▸ EXERCISE DETAILS: From the entries that follow, copy exactly the lines beginning at the line holding "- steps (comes" and continuing through the line holding "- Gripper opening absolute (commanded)".

Extracted data entries
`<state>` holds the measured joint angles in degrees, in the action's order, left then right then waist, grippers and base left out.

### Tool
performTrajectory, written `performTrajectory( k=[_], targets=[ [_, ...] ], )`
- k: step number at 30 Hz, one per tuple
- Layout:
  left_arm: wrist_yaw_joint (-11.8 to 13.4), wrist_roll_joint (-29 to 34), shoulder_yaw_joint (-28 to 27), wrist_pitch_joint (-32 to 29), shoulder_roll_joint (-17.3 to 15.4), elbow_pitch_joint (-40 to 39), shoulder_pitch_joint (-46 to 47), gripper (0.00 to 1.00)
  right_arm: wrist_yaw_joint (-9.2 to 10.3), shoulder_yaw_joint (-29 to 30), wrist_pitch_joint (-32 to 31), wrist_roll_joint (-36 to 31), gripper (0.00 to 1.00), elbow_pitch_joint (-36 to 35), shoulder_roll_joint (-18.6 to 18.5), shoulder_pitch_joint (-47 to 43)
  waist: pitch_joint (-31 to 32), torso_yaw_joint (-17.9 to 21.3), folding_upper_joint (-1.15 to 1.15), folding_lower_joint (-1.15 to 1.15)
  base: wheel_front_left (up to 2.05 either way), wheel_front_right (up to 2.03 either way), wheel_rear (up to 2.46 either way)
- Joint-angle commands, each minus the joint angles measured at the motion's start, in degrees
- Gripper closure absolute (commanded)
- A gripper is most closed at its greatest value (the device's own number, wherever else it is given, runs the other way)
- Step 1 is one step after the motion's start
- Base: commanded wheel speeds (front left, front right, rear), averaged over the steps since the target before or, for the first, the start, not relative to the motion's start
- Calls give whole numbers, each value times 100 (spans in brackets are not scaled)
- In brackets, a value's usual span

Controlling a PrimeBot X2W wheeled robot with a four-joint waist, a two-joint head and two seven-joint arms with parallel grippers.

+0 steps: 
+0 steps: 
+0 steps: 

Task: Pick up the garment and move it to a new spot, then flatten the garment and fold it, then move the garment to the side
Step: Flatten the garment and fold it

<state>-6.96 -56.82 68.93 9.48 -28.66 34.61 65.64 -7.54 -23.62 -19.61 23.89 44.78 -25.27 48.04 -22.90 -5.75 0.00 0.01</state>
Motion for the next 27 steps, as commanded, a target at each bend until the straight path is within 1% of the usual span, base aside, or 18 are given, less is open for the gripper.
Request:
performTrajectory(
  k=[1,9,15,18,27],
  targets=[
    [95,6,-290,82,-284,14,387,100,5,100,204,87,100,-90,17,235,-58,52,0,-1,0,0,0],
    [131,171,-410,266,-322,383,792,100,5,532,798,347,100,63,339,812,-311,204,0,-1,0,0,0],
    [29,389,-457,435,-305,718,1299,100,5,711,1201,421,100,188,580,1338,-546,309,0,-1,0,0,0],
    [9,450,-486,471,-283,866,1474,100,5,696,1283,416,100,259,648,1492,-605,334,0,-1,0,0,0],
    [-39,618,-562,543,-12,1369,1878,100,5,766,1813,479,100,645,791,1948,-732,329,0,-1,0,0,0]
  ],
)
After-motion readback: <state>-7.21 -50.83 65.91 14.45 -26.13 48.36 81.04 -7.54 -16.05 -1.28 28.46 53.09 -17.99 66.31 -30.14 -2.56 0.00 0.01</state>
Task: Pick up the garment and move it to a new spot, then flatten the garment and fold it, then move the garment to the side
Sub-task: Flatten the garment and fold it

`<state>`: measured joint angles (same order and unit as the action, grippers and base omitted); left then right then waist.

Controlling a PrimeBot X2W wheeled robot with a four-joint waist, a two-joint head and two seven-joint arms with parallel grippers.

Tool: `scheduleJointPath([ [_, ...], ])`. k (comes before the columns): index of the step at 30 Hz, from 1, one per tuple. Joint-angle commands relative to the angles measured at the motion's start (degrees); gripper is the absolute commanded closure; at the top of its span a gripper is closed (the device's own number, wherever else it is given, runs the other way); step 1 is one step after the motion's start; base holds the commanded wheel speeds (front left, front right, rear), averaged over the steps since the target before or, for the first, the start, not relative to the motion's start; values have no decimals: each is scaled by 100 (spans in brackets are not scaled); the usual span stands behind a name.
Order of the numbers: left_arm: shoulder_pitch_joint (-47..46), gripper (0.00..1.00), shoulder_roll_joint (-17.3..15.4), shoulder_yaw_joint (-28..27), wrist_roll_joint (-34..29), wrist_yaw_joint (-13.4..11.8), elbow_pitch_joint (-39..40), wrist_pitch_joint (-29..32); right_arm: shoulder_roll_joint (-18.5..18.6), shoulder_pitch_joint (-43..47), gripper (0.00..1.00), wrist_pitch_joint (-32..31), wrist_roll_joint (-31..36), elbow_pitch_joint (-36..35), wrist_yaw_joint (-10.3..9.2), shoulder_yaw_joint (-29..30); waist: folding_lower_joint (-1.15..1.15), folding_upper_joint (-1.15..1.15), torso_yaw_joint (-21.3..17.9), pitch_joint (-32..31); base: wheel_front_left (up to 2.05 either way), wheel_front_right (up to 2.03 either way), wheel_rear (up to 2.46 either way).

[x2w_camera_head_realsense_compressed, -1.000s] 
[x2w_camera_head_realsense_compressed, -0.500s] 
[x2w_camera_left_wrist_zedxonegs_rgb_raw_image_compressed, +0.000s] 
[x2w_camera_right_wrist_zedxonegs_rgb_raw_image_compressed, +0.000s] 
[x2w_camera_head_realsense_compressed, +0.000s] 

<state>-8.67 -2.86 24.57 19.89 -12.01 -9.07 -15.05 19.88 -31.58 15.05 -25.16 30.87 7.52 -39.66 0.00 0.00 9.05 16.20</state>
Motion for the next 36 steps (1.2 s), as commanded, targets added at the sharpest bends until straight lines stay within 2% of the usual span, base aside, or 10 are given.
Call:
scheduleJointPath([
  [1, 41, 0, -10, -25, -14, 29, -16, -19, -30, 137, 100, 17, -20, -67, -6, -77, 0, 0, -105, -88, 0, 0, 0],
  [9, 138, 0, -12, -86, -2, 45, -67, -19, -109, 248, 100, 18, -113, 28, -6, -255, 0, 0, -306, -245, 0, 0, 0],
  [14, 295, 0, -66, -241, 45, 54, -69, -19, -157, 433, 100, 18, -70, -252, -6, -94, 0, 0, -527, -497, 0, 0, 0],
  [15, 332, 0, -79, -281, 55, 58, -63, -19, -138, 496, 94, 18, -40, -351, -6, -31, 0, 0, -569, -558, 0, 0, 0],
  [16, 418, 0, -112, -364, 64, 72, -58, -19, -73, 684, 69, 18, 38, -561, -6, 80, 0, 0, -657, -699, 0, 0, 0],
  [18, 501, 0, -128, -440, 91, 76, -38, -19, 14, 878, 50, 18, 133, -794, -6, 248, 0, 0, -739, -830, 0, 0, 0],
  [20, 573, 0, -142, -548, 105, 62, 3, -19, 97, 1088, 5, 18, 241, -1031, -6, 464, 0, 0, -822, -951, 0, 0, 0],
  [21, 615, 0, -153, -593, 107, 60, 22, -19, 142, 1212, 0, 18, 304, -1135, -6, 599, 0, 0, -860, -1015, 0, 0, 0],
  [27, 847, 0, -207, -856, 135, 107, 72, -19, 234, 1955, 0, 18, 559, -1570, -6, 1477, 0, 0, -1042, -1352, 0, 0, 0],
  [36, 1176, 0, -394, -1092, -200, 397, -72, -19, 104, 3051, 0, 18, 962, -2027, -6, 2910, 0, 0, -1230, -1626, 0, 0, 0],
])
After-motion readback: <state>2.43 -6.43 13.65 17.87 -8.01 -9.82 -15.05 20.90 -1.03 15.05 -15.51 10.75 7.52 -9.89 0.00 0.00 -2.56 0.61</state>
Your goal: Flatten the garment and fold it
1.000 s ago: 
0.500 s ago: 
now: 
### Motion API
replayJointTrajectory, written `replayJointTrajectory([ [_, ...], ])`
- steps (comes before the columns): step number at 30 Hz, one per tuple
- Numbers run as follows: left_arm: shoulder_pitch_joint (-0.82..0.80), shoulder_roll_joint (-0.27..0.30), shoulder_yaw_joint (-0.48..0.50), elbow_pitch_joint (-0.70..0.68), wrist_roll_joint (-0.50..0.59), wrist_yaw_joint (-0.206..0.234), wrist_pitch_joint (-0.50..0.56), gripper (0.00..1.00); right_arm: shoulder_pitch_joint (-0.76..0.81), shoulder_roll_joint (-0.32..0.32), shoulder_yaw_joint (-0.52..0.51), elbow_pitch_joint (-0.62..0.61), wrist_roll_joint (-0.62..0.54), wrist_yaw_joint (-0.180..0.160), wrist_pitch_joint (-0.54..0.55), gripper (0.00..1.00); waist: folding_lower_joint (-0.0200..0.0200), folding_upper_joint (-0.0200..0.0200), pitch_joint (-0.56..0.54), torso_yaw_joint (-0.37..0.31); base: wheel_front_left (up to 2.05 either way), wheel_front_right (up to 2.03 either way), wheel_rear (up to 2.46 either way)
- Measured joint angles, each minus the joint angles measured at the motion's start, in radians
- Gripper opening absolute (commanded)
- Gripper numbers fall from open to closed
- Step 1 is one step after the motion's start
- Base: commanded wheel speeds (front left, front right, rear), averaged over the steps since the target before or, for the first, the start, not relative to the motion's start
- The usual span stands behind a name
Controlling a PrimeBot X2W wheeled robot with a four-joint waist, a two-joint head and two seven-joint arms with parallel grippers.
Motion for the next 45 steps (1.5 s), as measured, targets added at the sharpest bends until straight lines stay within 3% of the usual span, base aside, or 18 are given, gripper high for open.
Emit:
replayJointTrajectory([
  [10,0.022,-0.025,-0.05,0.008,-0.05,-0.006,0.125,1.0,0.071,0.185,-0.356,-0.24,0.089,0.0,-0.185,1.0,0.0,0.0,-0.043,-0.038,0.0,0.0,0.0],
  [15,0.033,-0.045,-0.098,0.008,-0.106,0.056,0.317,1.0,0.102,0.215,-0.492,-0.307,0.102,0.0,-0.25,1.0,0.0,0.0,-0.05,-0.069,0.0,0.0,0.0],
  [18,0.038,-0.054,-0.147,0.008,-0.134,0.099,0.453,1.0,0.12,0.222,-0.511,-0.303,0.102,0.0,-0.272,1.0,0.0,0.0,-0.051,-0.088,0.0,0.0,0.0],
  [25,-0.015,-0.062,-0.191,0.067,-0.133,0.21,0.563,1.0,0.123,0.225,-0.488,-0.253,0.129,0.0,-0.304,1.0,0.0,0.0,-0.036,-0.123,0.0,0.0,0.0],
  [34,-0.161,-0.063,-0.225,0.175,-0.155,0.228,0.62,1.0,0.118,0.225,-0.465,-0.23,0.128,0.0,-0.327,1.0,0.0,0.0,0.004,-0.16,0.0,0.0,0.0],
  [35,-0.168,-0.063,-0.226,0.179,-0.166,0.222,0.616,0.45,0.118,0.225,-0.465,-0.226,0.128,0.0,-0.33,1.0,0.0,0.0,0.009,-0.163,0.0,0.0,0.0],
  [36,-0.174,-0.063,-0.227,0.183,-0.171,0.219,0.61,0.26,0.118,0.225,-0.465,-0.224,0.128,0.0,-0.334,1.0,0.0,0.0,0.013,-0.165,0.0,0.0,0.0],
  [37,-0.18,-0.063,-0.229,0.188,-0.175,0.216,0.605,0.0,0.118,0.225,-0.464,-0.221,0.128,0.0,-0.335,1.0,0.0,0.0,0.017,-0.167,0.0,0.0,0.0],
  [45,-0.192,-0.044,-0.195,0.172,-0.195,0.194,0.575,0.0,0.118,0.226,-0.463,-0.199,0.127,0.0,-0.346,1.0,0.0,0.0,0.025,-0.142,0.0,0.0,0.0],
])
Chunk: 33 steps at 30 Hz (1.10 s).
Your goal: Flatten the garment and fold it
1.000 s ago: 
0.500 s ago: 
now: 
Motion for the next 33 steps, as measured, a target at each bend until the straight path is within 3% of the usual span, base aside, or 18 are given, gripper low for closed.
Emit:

▸ OUTPUT OF THE TASK:
- steps (comes before the columns): step number at 30 Hz, one per tuple
- Numbers run as follows: left_arm: shoulder_pitch_joint (-0.82..0.80), shoulder_roll_joint (-0.27..0.30), shoulder_yaw_joint (-0.48..0.50), elbow_pitch_joint (-0.70..0.68), wrist_roll_joint (-0.50..0.59), wrist_yaw_joint (-0.206..0.234), wrist_pitch_joint (-0.50..0.56), gripper (0.00..1.00); right_arm: shoulder_pitch_joint (-0.76..0.81), shoulder_roll_joint (-0.32..0.32), shoulder_yaw_joint (-0.52..0.51), elbow_pitch_joint (-0.62..0.61), wrist_roll_joint (-0.62..0.54), wrist_yaw_joint (-0.180..0.160), wrist_pitch_joint (-0.54..0.55), gripper (0.00..1.00); waist: folding_lower_joint (-0.0200..0.0200), folding_upper_joint (-0.0200..0.0200), pitch_joint (-0.56..0.54), torso_yaw_joint (-0.37..0.31); base: wheel_front_left (up to 2.05 either way), wheel_front_right (up to 2.03 either way), wheel_rear (up to 2.46 either way)
- Measured joint angles, each minus the joint angles measured at the motion's start, in radians
- Gripper opening absolute (commanded)

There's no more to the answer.